ビンゴー・キッドの洋書日記

英米を中心に現代から古典まで、海外の作品を英語で読み、論評をくわえるブログです

Barbara Kingsolver の “The Lacuna”(2)

 3回の雑感では「クイクイ度が足りない」、「これが "Prodigal Summer" と同じ作者の作品かと思うとがっかりする」などと酷評してきたが、その後、「中盤を過ぎたあたりでエンジン全開。終わってみれば…大変な力作」ということで、前半の仕掛けをすぐに見抜けなかったとはまことにお恥ずかしい次第。その昔、"Prodigal Summer" にノックアウトされたわりには、キングソルヴァーを甘く見ていましたね。
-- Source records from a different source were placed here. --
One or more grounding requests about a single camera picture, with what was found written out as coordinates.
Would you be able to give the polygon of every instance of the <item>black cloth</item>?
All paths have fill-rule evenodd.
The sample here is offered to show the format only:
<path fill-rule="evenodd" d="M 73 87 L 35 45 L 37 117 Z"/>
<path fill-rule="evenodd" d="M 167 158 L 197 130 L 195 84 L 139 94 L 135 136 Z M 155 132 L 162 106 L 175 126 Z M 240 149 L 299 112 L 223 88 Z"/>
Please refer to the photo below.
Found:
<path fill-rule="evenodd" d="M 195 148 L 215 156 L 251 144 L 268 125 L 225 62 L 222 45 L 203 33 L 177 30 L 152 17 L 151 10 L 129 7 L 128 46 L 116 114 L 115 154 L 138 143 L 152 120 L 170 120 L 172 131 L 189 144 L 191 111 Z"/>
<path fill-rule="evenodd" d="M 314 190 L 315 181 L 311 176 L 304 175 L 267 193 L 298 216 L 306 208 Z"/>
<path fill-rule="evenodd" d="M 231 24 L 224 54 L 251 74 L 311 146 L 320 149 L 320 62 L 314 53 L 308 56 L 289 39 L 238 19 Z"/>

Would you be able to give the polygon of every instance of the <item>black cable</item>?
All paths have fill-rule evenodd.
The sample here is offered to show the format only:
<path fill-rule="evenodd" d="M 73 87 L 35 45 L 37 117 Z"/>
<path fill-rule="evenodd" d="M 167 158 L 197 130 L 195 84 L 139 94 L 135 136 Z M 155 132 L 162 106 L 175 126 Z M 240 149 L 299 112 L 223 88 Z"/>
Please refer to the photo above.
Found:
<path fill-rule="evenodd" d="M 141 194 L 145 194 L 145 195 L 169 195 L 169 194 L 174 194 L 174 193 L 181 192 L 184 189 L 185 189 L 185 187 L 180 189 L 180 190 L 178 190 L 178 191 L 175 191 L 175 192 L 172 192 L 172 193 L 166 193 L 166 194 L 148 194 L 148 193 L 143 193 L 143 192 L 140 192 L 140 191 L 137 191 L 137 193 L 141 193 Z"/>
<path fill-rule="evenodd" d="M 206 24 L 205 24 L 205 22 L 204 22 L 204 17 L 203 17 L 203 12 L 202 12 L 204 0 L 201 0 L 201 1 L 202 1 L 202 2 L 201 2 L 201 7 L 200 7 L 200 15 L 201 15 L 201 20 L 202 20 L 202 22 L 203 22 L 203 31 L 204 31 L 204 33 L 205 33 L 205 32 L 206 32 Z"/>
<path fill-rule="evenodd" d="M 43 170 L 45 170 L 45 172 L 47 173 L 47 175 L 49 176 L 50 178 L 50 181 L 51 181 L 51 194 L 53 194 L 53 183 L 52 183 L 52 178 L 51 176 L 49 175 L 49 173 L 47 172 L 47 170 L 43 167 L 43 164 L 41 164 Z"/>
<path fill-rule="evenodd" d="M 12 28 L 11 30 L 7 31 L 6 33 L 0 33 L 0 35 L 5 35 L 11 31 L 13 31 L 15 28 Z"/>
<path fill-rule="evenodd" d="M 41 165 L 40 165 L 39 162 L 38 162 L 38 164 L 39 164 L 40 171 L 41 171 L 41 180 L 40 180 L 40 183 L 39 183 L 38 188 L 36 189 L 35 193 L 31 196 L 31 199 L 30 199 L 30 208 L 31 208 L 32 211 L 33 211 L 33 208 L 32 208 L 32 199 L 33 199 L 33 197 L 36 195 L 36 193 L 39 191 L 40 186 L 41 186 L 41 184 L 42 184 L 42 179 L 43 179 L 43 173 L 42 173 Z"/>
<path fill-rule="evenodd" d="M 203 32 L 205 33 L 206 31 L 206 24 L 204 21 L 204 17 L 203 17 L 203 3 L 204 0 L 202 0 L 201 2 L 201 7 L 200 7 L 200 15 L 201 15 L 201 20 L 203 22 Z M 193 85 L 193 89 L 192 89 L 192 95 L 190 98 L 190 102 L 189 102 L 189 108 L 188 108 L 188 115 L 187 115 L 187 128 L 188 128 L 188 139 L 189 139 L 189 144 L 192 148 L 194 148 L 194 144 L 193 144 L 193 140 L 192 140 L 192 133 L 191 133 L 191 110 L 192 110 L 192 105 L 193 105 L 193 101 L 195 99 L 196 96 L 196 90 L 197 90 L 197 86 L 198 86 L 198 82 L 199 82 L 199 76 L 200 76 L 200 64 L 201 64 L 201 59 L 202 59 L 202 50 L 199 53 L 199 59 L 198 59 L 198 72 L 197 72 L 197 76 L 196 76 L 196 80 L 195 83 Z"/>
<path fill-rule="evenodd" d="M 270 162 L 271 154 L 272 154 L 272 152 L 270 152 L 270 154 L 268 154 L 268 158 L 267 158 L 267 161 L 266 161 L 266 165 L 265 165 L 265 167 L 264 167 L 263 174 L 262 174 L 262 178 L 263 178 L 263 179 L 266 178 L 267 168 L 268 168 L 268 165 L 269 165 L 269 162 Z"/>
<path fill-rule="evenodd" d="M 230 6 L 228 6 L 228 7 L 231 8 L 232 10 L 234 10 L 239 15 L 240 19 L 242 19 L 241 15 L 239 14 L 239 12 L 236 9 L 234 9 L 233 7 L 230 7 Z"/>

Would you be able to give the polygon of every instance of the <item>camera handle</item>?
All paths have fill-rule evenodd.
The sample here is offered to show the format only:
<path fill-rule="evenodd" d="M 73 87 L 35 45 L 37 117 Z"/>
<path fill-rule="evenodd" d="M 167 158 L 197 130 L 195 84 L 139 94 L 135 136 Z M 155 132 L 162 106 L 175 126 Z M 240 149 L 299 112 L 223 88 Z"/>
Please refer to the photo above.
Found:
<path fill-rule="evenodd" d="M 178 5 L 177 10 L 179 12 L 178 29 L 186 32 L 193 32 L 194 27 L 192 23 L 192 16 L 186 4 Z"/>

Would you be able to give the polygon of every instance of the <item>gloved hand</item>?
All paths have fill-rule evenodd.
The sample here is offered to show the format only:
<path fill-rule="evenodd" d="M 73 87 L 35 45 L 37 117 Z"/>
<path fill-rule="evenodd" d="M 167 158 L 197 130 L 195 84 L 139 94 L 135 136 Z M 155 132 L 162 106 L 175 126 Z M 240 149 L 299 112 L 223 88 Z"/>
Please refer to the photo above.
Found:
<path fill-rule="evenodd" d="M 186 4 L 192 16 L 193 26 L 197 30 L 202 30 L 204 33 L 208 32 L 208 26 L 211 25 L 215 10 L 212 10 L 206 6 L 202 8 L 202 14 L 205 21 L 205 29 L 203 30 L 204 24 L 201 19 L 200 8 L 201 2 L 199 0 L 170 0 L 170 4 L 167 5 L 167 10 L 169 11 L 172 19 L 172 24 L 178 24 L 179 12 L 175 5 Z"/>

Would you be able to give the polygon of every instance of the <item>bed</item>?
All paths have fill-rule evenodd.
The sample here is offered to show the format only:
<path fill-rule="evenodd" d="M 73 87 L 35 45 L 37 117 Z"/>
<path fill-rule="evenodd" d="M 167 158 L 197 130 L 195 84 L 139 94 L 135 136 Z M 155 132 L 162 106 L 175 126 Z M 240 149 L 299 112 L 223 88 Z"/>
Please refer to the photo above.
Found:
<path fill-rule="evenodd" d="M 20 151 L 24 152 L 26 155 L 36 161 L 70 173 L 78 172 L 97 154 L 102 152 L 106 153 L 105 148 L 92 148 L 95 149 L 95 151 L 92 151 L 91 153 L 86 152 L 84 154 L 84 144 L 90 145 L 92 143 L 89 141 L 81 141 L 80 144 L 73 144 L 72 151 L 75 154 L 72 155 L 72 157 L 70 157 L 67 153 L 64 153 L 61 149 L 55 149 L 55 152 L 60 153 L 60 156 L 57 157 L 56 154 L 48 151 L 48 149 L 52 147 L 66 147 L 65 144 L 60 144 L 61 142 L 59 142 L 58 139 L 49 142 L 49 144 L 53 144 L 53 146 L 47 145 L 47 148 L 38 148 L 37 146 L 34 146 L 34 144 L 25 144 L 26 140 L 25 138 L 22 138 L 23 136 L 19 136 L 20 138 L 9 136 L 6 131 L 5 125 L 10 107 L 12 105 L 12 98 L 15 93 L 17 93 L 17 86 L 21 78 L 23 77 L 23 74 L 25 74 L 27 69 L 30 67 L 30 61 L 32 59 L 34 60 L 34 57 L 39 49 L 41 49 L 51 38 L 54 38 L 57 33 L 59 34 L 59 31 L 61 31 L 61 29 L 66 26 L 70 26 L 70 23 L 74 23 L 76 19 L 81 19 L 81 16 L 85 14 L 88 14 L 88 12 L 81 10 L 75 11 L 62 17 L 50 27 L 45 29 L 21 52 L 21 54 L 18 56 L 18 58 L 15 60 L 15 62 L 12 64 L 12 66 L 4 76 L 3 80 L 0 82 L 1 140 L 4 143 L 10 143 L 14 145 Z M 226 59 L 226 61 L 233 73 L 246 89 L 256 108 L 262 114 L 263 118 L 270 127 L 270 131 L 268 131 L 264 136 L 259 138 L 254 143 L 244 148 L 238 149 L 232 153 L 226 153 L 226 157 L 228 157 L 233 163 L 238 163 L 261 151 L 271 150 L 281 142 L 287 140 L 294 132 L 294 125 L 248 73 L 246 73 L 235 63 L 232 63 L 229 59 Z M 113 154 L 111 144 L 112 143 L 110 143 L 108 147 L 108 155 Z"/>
 裏表紙の紹介文にも載っていることなのでネタばらしにはならないと思うが、前半の山場はやはり、主人公の青年とトロツキーの出会いである。青年はトロツキーの秘書となり、その暗殺にショックを受けるのだが、両者の関係はさほど密接なものではない。青年がノンポリだからだ。それゆえ、「世界史的に重要な人物の登場する意味が伝わってこない」し、暗殺事件にしても「史実に付け加えるものが何もない」。だから、「ドラマティックな展開としてはイマイチ盛りあがりに欠ける」などと、つい浅はかなグチをこぼしてしまった。
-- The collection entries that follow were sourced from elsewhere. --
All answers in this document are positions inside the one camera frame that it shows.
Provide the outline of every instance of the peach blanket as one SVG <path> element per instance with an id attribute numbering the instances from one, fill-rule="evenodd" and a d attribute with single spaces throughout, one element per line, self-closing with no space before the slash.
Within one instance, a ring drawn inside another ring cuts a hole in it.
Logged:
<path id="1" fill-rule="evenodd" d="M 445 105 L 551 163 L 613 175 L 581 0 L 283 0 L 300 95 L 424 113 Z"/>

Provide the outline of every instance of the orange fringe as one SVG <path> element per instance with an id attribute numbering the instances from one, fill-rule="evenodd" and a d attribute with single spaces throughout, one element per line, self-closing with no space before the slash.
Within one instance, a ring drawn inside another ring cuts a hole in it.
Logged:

 ともあれ、中にはぼくと同じく前半で「やや忍耐を強いられ」る読者もいることだろう。が、その忍耐はあとで必ず十分に報われる。「これはやはり、悠々たる筆運びをじっくり楽しむべき」本でしたね。去年のオレンジ賞受賞以来、本書は英米ともにずっとベストセラーになっている。この世評を信じて、物語の流れを素直に追いかけるのが得策というわけだ。
 それにしても、「歴史が大きく変動するとき、人間の運命も大きく左右されるのは世の常だが、変化の瞬間には歴史の渦に巻きこまれていることがわからないかもしれない」。今日はこのことについてもっと書こうと思ったが、もう眠くなってしまった。